A China está a tornar-se rapidamente a principal força mundial na produção de baterias para veículos eléctricos (EV), alargando a sua influência muito além das suas fronteiras. Não se trata mais apenas de mão de obra barata; trata-se de tecnologia avançada, investimento estratégico e uma expansão calculada que está a remodelar o panorama energético global. A tendência vem crescendo há décadas, mas em 2024 atingiu um ponto de inflexão: as empresas chinesas de veículos elétricos e baterias investiram mais dinheiro em fábricas no exterior do que na produção nacional.
A ascensão dos gigantes chineses das baterias
Durante anos, “Made in China” significou produtos de baixo custo. Agora, significa cada vez mais tecnologia de ponta. Empresas como CATL, BYD, Gotion High-Tech e Envision não estão apenas fabricando baterias; eles estão impulsionando a inovação. De acordo com a Agência Internacional de Energia, mais de 80% das células de bateria do mundo foram produzidas na China em 2024. Este domínio não é acidental. A China investiu fortemente na investigação e desenvolvimento de baterias desde o início, criando um ecossistema robusto. Um especialista da indústria americana observou que as principais escolas de engenharia da China têm mais estudantes de pós-graduação focados em tecnologia de baterias do que todas as universidades americanas juntas.
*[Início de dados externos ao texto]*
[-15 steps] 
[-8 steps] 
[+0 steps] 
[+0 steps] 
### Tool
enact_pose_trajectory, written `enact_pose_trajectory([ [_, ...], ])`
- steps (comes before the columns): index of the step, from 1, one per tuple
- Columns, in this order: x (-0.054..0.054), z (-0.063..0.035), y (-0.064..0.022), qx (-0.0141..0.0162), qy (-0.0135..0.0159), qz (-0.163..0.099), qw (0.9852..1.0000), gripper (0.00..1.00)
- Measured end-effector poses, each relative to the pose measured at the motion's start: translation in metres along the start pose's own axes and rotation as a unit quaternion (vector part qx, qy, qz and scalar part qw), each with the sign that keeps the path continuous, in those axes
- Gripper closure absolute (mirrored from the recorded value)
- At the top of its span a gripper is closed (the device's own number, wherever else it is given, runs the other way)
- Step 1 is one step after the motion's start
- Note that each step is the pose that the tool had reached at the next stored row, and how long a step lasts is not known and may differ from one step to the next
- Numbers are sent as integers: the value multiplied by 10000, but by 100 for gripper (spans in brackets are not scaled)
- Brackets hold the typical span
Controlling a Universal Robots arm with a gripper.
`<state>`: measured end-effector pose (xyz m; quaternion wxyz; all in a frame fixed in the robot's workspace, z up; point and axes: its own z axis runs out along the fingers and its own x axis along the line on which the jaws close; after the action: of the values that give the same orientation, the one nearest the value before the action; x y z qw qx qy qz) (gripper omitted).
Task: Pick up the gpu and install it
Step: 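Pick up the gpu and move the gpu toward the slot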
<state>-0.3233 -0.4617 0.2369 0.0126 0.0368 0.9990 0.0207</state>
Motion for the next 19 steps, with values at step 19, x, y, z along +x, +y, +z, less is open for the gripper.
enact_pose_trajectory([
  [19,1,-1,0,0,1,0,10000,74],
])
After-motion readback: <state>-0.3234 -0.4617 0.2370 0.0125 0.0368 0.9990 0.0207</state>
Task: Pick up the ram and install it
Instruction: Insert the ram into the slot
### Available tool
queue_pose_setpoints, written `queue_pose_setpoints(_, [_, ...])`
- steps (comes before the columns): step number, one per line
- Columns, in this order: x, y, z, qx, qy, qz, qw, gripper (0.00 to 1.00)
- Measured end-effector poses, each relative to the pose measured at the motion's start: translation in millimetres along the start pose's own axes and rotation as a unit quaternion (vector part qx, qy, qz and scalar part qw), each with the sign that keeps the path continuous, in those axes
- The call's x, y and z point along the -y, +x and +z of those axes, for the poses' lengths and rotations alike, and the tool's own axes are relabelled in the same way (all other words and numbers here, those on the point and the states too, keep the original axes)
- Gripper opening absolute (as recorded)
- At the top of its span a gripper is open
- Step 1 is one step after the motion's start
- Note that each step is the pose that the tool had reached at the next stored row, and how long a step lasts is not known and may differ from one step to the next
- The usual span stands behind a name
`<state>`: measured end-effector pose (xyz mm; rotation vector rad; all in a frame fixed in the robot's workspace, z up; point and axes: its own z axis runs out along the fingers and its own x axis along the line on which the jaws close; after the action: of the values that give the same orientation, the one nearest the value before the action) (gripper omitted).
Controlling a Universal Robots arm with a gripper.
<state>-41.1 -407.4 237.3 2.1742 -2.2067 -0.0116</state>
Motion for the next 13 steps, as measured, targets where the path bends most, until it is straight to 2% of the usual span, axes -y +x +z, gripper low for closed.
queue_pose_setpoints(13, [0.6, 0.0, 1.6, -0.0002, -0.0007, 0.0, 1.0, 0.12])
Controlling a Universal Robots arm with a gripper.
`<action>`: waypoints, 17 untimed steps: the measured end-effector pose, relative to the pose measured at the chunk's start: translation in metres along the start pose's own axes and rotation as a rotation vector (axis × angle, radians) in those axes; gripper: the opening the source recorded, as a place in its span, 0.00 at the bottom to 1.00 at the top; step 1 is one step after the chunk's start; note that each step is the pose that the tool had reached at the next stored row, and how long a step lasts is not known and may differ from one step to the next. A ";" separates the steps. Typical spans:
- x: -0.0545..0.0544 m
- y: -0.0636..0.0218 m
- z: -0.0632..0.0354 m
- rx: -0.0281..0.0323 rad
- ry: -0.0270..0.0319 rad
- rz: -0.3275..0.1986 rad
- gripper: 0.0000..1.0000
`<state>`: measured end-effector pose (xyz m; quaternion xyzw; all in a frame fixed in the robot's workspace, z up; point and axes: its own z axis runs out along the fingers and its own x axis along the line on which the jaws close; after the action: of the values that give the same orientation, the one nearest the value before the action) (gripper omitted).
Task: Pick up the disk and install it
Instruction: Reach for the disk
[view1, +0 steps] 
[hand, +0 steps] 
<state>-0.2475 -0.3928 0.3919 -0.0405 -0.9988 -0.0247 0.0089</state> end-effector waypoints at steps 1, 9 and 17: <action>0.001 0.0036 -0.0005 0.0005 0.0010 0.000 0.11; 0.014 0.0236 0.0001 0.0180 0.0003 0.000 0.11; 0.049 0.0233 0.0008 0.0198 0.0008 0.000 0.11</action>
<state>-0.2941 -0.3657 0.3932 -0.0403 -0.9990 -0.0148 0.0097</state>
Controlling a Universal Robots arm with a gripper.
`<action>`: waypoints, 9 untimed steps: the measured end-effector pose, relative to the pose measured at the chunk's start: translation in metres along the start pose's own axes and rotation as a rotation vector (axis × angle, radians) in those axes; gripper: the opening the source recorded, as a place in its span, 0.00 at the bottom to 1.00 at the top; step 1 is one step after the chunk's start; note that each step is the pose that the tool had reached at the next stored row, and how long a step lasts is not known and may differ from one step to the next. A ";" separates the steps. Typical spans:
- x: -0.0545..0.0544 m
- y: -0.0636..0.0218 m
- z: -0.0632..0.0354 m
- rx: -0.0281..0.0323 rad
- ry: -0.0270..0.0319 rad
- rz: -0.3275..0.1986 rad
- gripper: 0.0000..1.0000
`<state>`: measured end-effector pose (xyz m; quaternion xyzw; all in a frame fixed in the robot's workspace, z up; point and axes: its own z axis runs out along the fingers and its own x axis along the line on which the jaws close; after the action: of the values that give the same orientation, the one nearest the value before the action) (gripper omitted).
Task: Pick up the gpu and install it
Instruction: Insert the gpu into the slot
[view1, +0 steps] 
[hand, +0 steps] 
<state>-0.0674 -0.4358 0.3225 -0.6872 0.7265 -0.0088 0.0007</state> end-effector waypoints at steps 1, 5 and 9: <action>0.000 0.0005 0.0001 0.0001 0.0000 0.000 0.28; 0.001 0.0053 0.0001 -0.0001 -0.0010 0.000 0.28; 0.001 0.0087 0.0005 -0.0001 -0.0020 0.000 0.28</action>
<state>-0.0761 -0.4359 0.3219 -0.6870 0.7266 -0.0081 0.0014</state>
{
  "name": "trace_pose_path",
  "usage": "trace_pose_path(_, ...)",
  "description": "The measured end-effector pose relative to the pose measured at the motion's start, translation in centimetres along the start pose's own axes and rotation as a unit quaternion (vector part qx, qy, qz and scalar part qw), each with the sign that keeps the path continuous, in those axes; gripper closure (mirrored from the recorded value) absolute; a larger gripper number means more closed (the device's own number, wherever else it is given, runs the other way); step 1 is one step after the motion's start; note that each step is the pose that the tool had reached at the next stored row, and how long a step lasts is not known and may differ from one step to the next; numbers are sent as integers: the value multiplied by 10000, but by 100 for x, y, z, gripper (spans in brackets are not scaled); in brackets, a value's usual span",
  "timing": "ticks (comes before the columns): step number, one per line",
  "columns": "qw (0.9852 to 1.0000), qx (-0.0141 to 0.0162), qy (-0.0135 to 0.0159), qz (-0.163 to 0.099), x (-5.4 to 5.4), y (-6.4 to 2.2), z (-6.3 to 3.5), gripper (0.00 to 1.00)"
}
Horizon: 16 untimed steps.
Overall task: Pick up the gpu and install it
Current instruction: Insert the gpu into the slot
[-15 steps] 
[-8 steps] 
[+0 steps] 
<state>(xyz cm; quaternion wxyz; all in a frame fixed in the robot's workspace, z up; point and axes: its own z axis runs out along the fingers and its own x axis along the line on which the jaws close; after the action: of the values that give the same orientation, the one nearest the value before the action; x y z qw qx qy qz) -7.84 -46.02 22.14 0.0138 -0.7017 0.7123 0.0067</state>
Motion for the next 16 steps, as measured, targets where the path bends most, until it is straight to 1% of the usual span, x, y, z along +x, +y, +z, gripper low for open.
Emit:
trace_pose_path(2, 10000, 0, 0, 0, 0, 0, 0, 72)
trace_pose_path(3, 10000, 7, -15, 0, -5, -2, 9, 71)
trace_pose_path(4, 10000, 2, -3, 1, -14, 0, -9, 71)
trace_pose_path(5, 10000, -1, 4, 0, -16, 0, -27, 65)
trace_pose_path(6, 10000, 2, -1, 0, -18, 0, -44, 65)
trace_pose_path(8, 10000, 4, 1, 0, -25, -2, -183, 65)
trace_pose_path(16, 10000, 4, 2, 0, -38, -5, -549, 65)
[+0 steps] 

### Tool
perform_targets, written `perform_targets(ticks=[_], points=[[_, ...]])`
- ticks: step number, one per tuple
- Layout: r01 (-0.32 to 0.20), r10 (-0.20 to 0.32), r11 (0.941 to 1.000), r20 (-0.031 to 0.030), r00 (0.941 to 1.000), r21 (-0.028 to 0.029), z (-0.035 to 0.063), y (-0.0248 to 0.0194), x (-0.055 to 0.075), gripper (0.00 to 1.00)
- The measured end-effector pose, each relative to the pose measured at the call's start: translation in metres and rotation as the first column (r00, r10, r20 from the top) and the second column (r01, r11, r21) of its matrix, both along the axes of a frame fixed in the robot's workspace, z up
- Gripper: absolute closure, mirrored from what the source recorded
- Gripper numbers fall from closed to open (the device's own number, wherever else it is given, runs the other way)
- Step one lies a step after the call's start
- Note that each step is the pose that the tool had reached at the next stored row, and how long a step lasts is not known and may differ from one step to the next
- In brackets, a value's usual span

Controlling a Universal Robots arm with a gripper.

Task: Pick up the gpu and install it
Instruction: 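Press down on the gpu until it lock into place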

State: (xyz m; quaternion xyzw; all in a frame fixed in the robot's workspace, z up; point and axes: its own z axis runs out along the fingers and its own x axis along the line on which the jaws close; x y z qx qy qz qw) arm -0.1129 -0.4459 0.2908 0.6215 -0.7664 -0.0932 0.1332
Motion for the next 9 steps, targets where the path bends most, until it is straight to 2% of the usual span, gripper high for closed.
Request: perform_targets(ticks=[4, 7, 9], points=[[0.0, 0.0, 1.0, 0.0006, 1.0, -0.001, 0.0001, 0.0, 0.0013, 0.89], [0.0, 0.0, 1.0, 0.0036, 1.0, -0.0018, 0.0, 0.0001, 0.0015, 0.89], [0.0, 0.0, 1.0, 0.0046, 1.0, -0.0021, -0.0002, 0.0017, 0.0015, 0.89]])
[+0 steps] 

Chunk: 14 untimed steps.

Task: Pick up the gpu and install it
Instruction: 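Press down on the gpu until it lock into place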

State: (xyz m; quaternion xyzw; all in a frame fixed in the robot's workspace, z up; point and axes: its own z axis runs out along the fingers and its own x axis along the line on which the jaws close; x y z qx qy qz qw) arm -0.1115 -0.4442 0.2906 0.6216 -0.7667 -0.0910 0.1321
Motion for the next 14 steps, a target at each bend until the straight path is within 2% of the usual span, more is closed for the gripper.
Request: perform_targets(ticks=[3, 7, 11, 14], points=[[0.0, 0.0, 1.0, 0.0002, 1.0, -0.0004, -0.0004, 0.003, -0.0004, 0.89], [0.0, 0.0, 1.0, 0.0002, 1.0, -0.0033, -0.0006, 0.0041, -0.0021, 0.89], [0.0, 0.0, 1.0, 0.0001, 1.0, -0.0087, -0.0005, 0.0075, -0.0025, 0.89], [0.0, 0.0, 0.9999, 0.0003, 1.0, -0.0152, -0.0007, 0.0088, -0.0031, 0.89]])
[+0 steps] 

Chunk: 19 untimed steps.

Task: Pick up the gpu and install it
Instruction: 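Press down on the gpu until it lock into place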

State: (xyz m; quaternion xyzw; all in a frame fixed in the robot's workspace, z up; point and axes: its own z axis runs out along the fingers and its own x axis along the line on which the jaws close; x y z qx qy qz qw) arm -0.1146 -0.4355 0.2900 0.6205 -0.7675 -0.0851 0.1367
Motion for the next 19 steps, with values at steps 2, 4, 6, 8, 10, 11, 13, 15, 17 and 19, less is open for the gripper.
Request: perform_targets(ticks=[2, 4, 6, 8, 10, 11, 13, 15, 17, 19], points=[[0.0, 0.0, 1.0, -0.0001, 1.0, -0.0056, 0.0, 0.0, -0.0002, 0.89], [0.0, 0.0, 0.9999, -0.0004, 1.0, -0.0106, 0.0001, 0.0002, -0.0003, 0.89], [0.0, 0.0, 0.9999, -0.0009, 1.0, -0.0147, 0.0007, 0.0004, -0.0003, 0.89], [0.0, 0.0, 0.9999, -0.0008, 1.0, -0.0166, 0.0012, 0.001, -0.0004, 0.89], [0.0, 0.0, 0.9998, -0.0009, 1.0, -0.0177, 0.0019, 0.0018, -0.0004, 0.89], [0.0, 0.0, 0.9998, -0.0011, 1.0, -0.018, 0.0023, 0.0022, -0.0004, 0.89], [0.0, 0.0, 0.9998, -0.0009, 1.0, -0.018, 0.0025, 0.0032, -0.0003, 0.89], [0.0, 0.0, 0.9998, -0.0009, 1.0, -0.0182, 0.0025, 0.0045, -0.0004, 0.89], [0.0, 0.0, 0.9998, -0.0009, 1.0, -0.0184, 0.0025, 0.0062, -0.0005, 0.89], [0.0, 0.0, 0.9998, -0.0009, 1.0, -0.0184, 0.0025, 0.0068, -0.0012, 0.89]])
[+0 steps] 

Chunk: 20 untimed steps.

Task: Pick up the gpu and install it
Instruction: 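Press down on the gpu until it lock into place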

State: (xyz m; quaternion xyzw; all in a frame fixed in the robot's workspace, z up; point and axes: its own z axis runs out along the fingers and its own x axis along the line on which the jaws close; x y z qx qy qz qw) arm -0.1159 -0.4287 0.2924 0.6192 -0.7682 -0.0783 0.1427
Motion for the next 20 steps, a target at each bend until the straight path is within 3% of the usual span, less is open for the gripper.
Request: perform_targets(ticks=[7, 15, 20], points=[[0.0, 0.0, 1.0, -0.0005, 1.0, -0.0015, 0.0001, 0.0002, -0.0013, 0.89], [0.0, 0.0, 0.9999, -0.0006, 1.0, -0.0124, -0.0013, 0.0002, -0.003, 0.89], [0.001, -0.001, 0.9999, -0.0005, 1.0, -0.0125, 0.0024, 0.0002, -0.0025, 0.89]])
Expansão e Investimento Global
As empresas chinesas de baterias estão a construir ou anunciaram pelo menos 68 fábricas fora da China, representando mais de 45 mil milhões de dólares em investimentos. A mudança é impulsionada pela rentabilidade: as fábricas no estrangeiro produzem frequentemente margens de lucro mais elevadas (a CATL reporta 29% versus quase 23% na China). Isto se deve em parte aos incentivos locais e à redução dos custos de transporte, tornando a produção estrangeira mais atraente. A tendência não se limita à lógica empresarial; também é político. Os líderes mundiais, desde Emmanuel Macron, da França, até Luiz Inácio Lula da Silva, do Brasil, estão celebrando abertamente a chegada de fábricas de baterias chinesas aos seus países.
O lado negro da expansão
No entanto, essa expansão tem seus problemas. Tal como as anteriores vagas de produção, as práticas laborais e as preocupações ambientais estão a emergir. Na Hungria, a CATL enfrentou despedimentos de trabalhadores locais e protestos sobre a utilização da água e o impacto ambiental. Isto reflecte as questões históricas que rodeiam a dependência da Apple das fábricas chinesas – quem beneficia e quem está a ser explorado? A dinâmica está agora invertida: as empresas chinesas estão a levantar estas mesmas questões à medida que se expandem globalmente.
O que isso significa
A ascensão do domínio chinês das baterias não se trata apenas de veículos elétricos; trata-se de controle sobre o futuro do armazenamento de energia. Isto tem implicações para as cadeias de abastecimento globais, o poder geopolítico e a sustentabilidade da transição para a energia verde. O mundo depende agora da China para uma componente crítica do seu futuro energético, uma situação que exige escrutínio e planeamento estratégico.